TO DO: Repeat the data word for word and skip the pictures.

----

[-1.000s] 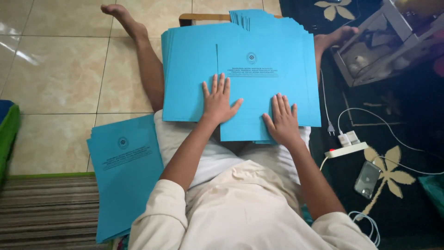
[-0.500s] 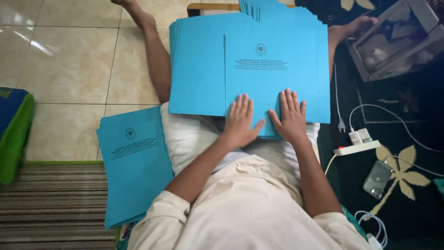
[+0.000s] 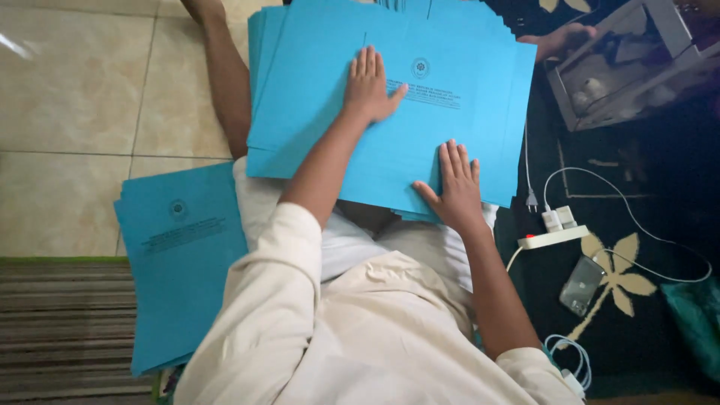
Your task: Manually folding pre-cut blue cardboard sheets into folders and stacking them.
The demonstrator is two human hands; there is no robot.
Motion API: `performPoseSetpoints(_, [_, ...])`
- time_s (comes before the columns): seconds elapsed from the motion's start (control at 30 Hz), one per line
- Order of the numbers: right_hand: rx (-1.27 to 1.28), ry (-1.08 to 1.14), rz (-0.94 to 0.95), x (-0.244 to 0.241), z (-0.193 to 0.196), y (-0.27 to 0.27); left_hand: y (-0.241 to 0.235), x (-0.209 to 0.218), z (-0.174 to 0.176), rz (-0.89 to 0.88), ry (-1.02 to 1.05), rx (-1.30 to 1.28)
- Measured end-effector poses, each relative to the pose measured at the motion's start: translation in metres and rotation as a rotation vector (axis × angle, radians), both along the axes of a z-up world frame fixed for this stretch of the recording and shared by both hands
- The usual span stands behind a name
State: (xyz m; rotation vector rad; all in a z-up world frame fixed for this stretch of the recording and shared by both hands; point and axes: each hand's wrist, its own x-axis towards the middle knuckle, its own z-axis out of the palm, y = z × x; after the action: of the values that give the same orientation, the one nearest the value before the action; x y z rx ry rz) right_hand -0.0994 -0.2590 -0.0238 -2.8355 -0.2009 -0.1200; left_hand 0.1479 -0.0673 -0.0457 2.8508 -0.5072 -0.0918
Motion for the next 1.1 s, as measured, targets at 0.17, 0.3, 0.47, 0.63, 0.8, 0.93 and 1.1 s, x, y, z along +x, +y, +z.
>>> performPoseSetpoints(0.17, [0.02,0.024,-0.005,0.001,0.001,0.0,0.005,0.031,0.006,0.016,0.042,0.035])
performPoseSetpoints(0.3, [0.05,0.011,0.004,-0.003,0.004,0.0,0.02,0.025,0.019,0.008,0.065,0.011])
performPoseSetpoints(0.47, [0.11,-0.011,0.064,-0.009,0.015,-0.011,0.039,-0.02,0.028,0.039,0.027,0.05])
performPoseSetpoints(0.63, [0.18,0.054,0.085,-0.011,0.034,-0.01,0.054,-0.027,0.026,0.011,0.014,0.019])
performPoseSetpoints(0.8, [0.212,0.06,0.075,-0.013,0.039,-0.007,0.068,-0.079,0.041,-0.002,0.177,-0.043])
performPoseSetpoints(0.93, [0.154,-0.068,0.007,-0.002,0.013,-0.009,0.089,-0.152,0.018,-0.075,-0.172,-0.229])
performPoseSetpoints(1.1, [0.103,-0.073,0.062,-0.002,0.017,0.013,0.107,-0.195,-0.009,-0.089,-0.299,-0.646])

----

TASK RESPONSE:
[-1.000s] 
[-0.500s] 
[+0.000s] 
Your task: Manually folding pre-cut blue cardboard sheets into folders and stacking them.
The demonstrator is two human hands; there is no robot.
Motion API: `performPoseSetpoints(_, [_, ...])`
- time_s (comes before the columns): seconds elapsed from the motion's start (control at 30 Hz), one per line
- Order of the numbers: right_hand: rx (-1.27 to 1.28), ry (-1.08 to 1.14), rz (-0.94 to 0.95), x (-0.244 to 0.241), z (-0.193 to 0.196), y (-0.27 to 0.27); left_hand: y (-0.241 to 0.235), x (-0.209 to 0.218), z (-0.174 to 0.176), rz (-0.89 to 0.88), ry (-1.02 to 1.05), rx (-1.30 to 1.28)
- Measured end-effector poses, each relative to the pose measured at the motion's start: translation in metres and rotation as a rotation vector (axis × angle, radians), both along the axes of a z-up world frame fixed for this stretch of the recording and shared by both hands
- The usual span stands behind a name
State: (xyz m; rotation vector rad; all in a z-up world frame fixed for this stretch of the recording and shared by both hands; point and axes: each hand's wrist, its own x-axis towards the middle knuckle, its own z-axis out of the palm, y = z × x; after the action: of the values that give the same orientation, the one nearest the value before the action; x y z rx ry rz) right_hand -0.0994 -0.2590 -0.0238 -2.8355 -0.2009 -0.1200; left_hand 0.1479 -0.0673 -0.0457 2.8508 -0.5072 -0.0918
Motion for the next 1.1 s, as measured, targets at 0.17, 0.3, 0.47, 0.63, 0.8, 0.93 and 1.1 s, x, y, z along +x, +y, +z.
>>> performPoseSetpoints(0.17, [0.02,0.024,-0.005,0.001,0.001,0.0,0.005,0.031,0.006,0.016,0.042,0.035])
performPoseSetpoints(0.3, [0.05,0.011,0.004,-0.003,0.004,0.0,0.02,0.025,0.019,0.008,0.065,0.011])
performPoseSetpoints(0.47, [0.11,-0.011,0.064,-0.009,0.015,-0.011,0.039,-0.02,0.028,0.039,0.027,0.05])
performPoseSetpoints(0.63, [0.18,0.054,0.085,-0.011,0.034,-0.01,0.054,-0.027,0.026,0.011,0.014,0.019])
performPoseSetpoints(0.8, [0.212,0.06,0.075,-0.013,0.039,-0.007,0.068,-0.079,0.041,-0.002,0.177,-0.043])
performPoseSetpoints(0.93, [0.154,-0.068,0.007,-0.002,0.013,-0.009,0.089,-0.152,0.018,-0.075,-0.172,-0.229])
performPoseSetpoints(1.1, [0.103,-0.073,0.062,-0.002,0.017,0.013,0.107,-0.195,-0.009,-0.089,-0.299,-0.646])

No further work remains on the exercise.